One of the most amazing things about keeping a juvenile Pomacanthus angelfish is to watch the transformation of the color pattern as it changes from a juvenile to an adult. The pigmentation of the various size classes are very different. In fact, for many years ichthyologists classified the juveniles of some angelfish species as distinct from the adults. One of the more common and hardy members of this genus is the semicircular angelfish or Koran angelfish (Pomacanthus semicirculatus).
Difficulty: The semicircular angelfish tends to be a fairly hardy member of the family Pomacanthidae. This is particularly true of young or subadult fish, which tend to acclimate more readily to the confines of an aquarium. The semicircular angelfish should be fed at least two or three times a day. The menu should include frozen preparations for herbivores, frozen mysid shrimp and finely chopped or grated seafood.
Physical description: The juvenile P. semicirculatus is dark blue with light blue and white semi-circles on the body. The tail has white markings with a white margin. Adults are green overall with blue spots on each scale and a blue head. The adult semicircular angelfish also has a beautiful filament on the rear edge of the dorsal fin. The transformation from juvenile to adult usually begins when the semicircular angelfish is between 3 and 6 inches. The semicircular angelfish can reach a maximum length of 14 inches. While an adult semicircular angelfish is not likely to be confused with other angelfish, juveniles are similar to those of several other species, including the sixbanded angelfish (P. sexstriatus) and the blueface angelfish (P. xanthometopon).
Range: The semicircular angelfish ranges from east Africa east to Fiji. The semicircular angelfish is found over a depth range of less than 3 to at least 130 feet near lagoon patch reefs, reef flats, reef faces and slopes. The semicircular angelfish tends to occur in coral-rich habitats where it hunts for the sponges and tunicates that make up the majority of its diet. The semicircular angelfish tends to be a solitary fish, though it is likely to be a haremic species like its close relatives.
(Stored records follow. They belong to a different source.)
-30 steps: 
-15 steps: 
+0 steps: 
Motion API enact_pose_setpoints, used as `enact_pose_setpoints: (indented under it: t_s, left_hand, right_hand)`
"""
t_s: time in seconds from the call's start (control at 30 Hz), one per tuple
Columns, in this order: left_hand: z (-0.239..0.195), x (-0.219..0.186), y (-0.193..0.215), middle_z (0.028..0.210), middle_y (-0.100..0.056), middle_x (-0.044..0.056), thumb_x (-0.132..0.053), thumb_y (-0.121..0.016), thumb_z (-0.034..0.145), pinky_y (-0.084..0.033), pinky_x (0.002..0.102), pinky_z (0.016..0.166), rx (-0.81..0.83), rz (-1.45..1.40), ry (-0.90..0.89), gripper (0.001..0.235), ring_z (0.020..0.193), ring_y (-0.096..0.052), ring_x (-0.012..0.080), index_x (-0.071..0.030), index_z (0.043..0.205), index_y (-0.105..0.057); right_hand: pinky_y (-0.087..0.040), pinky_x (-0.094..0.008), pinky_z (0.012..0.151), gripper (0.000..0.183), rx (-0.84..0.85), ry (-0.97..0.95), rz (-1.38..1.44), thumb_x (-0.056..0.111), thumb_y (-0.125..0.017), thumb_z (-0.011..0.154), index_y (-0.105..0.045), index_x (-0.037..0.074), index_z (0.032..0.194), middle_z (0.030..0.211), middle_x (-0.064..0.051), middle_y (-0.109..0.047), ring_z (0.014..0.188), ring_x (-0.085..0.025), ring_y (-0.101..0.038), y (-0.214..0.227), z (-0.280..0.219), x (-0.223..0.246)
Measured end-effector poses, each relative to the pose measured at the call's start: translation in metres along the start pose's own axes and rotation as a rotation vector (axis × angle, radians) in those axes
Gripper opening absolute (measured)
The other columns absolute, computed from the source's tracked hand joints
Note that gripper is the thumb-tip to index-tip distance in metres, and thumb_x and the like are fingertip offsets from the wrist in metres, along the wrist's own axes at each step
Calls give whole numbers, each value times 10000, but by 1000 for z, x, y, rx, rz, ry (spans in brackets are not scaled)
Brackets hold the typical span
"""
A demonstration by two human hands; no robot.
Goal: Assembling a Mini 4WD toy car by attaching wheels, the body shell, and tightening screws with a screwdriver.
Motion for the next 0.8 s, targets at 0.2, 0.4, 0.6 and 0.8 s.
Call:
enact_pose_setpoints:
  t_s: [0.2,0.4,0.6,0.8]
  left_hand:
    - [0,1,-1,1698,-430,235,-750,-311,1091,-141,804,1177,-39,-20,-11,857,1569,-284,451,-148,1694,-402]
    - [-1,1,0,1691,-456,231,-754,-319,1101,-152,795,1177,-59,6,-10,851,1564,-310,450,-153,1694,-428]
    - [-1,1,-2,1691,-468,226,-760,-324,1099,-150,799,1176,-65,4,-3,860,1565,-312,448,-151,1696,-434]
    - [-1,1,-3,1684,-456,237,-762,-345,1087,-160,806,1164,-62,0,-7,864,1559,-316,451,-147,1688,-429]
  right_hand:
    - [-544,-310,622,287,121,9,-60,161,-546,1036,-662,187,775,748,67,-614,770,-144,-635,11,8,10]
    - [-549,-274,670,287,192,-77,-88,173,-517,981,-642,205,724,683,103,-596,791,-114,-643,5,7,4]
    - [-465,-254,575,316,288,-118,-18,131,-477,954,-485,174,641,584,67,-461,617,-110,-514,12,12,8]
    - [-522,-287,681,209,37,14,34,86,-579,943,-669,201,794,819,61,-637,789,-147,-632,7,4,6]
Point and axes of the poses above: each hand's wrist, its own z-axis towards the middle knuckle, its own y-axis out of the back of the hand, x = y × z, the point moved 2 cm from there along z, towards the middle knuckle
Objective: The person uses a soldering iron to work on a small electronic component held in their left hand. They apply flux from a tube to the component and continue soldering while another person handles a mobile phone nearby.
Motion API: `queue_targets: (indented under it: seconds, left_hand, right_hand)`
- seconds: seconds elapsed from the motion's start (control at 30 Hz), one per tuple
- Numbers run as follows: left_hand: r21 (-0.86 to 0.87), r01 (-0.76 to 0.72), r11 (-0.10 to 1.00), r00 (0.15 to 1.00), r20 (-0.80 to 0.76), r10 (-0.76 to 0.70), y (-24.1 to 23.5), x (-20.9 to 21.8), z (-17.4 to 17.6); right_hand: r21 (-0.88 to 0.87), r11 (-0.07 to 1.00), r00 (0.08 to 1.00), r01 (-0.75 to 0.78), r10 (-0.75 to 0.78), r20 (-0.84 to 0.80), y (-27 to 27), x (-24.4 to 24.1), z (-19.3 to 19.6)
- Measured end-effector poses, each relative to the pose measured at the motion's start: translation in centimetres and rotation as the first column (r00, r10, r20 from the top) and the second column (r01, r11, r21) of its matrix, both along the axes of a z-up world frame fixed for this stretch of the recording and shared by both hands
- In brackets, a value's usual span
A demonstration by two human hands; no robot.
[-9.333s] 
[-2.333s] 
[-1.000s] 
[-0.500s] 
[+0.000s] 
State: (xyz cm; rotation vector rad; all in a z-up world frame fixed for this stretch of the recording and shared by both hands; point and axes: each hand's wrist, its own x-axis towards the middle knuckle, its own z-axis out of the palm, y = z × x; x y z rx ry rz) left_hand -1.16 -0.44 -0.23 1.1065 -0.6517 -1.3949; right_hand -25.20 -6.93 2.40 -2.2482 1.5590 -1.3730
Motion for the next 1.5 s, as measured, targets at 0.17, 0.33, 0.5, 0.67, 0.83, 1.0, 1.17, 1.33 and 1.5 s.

Compatibility: The young semicircular angelfish can be a nasty neighbor in a smaller aquarium. Juveniles may not tolerate the presence of other angelfish (particularly if they have a similar color pattern) and will chase and nip at butterflyfish and rabbitfish that are smaller or similar in size. Of course, placid species, such as firefish and dartfish, are also likely targets. If you want to house P. semicirculatus with other angelfish, place the fish in a large aquarium (180 gallon aquarium or larger is optimal) and make sure the species selected are as different in coloration as possible. Also provide plenty of places to hide and select specimens that differ significantly in size (make sure the smaller fish are added before the larger ones). Do not keep two juvenile semicircular angelfish in the same aquarium. It is also risky to place adult semicircular angelfish together, unless they are housed in a very large aquarium (400 gallons or larger) and the fish are of the opposite sex (the sexes are difficult to tell apart, so it is a matter of trial and error). While the young semicircular angelfish may behave itself with sessile invertebrates, an adult may begin nipping at corals in the reef aquarium. The treelike soft corals are most likely to be ignored by large angelfish.
Aquarium conditions: The adult semicircular angelfish should be housed in a very large aquarium (at least 135 gallons, preferably more than 200 gallons). The semicircular angelfish needs plenty of good hiding places to dart into when frightened, as well as unobstructed swimming room. Keep the water parameters for the semicircular angelfish as follows: pH of 8.1 to 8.4, specific gravity of 1.019 to 1.025 and a water temperature of 74 to 82.
Care considerations: The semicircular angelfish will do well in the home aquarium if you provide it with enough space and a varied diet (that includes some plant material). As with any potential aggressive marine fish, the more space available, the less likely aggression with be a real problem.
Breeding: The semicircular angelfish is not likely to spawn in the home aquarium.